NASA recently announced that New Horizons was given a green light to go beyond Pluto and observe other mysterious celestial bodies on the Kuiper Belt. The spacecraft will journey towards an object known as 2014 MU69 that is considered as one of the ancient building blocks of the Solar System. New Horizons is set to rendezvous with the object on January 1, 2019.

"The New Horizons mission to Pluto exceeded our expectations and even today the data from the spacecraft continue to surprise," Jim Green, NASA's director of Planetary Science said in a press release. "We're excited to continue onward into the dark depths of the outer solar system to a science target that wasn't even discovered when the spacecraft launched," Green added.

The 2016 Planetary Mission Senior Review Panel report directed nine extended missions to continue operations in 2017 and 2018. But unlike New Horizons, the Dawn spacecraft will remain at the dwarf planet Ceres in the asteroid belt and will not pursue a flyby of another mysterious asteroid.

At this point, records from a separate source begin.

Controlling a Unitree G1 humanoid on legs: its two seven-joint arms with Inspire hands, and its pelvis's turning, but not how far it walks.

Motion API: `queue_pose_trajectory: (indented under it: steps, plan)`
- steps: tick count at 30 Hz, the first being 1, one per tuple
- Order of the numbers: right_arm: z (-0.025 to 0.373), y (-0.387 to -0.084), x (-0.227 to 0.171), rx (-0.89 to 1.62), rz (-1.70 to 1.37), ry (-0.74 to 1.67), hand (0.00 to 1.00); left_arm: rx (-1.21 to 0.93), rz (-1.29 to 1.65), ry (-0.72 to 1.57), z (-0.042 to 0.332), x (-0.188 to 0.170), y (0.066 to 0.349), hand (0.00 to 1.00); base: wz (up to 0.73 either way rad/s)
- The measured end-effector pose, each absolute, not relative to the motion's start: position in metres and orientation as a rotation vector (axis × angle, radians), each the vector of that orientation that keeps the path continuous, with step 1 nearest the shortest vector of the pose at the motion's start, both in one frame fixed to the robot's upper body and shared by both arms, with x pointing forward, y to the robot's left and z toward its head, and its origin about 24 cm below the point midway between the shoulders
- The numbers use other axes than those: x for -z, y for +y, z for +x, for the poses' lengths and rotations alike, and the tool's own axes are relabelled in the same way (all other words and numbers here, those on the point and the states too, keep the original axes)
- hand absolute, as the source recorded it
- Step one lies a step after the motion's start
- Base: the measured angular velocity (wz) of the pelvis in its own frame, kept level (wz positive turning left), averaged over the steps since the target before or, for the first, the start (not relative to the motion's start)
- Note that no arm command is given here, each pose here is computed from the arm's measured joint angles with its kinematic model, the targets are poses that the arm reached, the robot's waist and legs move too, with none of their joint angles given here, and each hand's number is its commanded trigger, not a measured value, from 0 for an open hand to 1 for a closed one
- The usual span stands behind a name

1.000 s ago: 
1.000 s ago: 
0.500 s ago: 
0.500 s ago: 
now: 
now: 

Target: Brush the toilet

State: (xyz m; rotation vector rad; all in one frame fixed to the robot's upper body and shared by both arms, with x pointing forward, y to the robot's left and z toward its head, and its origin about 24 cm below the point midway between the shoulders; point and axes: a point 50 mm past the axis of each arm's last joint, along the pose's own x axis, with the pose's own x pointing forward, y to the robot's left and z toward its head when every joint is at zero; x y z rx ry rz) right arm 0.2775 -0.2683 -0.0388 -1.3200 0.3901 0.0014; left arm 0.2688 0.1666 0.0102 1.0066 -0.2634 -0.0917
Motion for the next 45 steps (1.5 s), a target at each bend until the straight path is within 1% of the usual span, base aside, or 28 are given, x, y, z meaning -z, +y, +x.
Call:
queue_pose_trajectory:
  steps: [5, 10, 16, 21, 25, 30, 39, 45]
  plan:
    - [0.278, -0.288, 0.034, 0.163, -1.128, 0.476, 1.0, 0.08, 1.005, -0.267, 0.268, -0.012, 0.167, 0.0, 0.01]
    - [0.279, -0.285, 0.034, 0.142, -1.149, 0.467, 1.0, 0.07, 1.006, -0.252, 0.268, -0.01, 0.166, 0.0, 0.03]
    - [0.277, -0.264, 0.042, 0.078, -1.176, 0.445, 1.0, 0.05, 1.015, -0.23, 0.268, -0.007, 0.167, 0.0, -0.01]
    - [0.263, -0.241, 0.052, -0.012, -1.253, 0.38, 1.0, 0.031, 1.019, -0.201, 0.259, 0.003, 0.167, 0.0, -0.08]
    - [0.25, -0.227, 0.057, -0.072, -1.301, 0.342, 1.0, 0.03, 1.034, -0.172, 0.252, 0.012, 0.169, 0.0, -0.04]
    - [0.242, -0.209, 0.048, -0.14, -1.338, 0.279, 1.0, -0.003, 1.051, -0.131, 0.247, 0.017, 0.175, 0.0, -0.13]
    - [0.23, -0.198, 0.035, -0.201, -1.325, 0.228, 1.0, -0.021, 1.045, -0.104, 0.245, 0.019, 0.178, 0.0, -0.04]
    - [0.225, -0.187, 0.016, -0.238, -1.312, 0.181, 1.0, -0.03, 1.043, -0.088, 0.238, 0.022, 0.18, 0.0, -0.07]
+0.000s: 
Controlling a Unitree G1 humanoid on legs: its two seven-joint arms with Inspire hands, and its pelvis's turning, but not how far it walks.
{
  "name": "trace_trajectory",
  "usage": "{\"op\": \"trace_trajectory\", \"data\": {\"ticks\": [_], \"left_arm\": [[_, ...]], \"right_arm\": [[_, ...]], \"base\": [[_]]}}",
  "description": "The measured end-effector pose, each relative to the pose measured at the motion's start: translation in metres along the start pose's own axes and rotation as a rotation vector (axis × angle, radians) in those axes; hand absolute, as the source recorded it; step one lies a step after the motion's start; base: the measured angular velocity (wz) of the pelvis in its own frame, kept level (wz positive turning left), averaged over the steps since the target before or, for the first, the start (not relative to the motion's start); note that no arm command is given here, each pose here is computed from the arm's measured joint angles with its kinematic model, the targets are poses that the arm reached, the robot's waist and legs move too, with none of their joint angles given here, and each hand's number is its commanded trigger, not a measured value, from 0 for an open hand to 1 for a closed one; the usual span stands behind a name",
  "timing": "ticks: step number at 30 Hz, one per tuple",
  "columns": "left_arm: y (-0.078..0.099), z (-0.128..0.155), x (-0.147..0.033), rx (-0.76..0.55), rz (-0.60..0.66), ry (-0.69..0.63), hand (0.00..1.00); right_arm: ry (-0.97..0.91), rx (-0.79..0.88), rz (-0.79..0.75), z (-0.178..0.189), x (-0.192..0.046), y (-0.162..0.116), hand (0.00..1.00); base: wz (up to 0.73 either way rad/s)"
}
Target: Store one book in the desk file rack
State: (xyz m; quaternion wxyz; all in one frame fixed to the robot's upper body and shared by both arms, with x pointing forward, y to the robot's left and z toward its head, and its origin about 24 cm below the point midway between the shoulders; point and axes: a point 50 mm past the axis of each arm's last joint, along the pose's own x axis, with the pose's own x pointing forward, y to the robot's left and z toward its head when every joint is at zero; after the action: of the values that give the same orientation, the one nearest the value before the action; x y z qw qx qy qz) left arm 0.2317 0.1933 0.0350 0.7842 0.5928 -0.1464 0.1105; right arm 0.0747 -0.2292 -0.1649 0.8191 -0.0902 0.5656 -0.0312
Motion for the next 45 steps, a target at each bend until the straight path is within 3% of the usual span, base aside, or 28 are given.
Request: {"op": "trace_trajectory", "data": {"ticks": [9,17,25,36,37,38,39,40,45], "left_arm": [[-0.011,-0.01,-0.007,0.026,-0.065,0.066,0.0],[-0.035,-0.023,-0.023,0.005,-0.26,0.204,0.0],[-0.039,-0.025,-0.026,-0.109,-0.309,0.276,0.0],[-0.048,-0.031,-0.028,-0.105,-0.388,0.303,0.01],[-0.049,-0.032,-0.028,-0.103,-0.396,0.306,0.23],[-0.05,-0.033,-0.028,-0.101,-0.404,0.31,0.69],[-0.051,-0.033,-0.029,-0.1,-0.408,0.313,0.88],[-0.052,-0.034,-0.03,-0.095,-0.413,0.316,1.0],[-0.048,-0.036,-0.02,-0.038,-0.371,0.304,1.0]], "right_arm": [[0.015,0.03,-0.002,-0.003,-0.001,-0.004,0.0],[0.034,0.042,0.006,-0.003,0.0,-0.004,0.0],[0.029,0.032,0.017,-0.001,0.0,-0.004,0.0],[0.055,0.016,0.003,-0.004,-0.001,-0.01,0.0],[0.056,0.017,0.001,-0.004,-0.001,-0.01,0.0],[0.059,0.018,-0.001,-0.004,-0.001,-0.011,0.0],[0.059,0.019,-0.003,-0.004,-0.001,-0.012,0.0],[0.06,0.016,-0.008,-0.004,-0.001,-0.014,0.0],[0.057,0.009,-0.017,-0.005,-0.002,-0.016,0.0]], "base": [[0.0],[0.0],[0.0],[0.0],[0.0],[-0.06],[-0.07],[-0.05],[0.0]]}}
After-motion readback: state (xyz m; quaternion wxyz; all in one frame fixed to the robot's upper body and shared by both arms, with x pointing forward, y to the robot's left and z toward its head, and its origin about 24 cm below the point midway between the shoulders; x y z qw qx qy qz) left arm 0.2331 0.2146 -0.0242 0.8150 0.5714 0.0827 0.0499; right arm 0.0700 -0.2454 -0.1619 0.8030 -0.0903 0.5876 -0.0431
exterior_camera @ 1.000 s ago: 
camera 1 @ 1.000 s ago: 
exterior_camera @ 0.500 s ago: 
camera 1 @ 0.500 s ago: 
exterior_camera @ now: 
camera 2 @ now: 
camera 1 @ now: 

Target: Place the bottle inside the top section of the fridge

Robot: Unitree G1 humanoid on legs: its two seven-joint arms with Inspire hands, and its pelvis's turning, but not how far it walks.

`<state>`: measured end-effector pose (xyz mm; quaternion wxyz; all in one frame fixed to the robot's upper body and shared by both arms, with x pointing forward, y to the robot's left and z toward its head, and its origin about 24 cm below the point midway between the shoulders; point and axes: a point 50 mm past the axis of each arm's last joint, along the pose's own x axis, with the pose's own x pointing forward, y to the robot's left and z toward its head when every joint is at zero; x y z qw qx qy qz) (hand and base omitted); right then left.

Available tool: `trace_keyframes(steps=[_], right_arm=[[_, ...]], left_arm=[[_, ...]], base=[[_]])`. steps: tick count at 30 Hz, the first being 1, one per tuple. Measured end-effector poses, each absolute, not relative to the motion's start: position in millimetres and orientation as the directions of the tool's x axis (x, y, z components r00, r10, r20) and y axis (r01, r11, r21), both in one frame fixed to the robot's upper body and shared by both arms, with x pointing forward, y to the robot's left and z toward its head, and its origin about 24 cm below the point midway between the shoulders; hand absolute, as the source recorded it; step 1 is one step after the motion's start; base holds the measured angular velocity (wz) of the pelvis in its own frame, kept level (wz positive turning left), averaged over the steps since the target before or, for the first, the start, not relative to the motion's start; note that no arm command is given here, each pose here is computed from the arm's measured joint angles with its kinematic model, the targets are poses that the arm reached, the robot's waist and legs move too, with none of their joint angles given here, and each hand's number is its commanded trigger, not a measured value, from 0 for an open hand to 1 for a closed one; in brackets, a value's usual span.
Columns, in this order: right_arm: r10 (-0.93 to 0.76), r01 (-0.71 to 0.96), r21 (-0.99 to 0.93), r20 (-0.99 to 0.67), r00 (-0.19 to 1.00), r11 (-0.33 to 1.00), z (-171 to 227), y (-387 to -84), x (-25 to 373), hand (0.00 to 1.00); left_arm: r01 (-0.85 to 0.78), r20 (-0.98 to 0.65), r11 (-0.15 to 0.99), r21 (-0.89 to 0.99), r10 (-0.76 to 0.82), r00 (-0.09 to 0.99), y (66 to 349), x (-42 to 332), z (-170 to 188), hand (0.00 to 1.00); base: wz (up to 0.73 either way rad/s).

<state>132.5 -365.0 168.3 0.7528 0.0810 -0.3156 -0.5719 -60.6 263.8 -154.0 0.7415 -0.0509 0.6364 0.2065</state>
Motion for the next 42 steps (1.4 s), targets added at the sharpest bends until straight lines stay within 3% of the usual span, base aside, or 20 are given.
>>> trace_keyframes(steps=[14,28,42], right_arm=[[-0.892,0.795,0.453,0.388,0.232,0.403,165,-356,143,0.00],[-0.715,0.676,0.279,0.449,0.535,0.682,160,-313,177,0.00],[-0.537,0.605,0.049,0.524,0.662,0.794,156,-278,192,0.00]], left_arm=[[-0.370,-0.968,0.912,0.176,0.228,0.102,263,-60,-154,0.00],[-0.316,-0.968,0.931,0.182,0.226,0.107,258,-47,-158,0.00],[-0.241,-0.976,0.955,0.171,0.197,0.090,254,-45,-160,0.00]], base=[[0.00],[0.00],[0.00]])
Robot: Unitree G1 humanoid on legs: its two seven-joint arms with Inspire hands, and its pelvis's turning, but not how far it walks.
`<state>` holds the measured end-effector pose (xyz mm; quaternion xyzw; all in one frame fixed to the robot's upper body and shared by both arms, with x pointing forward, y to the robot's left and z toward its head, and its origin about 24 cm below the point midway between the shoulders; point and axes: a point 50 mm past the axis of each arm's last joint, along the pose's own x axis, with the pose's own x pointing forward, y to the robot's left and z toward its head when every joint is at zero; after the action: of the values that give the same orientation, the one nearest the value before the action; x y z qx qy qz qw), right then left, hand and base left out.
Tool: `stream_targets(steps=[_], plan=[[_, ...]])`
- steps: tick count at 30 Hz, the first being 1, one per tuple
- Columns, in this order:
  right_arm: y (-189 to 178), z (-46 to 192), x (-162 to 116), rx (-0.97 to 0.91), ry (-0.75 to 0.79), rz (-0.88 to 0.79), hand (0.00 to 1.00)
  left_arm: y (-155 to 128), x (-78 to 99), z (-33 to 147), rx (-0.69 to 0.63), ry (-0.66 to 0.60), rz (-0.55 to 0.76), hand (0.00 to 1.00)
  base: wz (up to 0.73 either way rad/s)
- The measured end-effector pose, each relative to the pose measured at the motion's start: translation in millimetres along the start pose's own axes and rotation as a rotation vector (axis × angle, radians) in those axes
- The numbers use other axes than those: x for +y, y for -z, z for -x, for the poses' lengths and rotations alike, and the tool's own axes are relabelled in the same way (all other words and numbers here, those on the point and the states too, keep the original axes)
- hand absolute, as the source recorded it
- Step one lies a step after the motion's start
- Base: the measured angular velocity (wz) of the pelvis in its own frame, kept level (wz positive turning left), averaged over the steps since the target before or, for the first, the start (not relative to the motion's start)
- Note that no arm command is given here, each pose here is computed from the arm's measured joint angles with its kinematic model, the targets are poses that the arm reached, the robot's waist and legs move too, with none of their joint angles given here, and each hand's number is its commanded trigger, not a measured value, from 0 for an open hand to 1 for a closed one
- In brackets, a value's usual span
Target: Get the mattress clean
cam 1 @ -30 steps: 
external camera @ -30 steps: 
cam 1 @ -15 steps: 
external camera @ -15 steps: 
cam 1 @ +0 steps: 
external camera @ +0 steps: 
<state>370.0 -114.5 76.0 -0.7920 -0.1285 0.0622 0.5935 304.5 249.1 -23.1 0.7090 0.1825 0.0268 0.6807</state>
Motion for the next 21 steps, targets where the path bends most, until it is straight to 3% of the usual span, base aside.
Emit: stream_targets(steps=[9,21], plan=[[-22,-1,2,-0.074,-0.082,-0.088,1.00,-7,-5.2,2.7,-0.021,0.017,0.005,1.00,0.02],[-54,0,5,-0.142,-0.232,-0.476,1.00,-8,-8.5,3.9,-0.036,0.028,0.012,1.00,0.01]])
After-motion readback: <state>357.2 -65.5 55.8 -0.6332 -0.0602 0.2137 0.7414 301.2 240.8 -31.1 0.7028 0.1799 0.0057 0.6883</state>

The New Horizons mission extension can largely be attributed to the valuable data it has given scientists and researchers at NASA. The extension is expected to last until 2021 and will conduct another flyby on the edge of the Solar System.

2014 MU69 is considered an interesting object populating the Kuiper Belt. Its icy form is about 20 to 30 miles across. This rock orbits the Sun one billion miles farther than Pluto that is why it will take New Horizons more than two years to get there.

Aside from that, two more dozens of objects on the Kuiper belt will be photographed and observed by the New Horizons.

"We can take pictures of Eris, even though we're further from it than we would be if we had stayed on Earth," John Spencer, new horizons team member said in an interview with the Verge. "But we're looking at it from a unique angle you could never see from Earth because the Earth is so close to the Sun," Spencer added.

The New Horizons team already made path changes maneuvers to prepare the spacecraft even before the approval was made. This helped the team save fuel and prepare for the mission at the same time.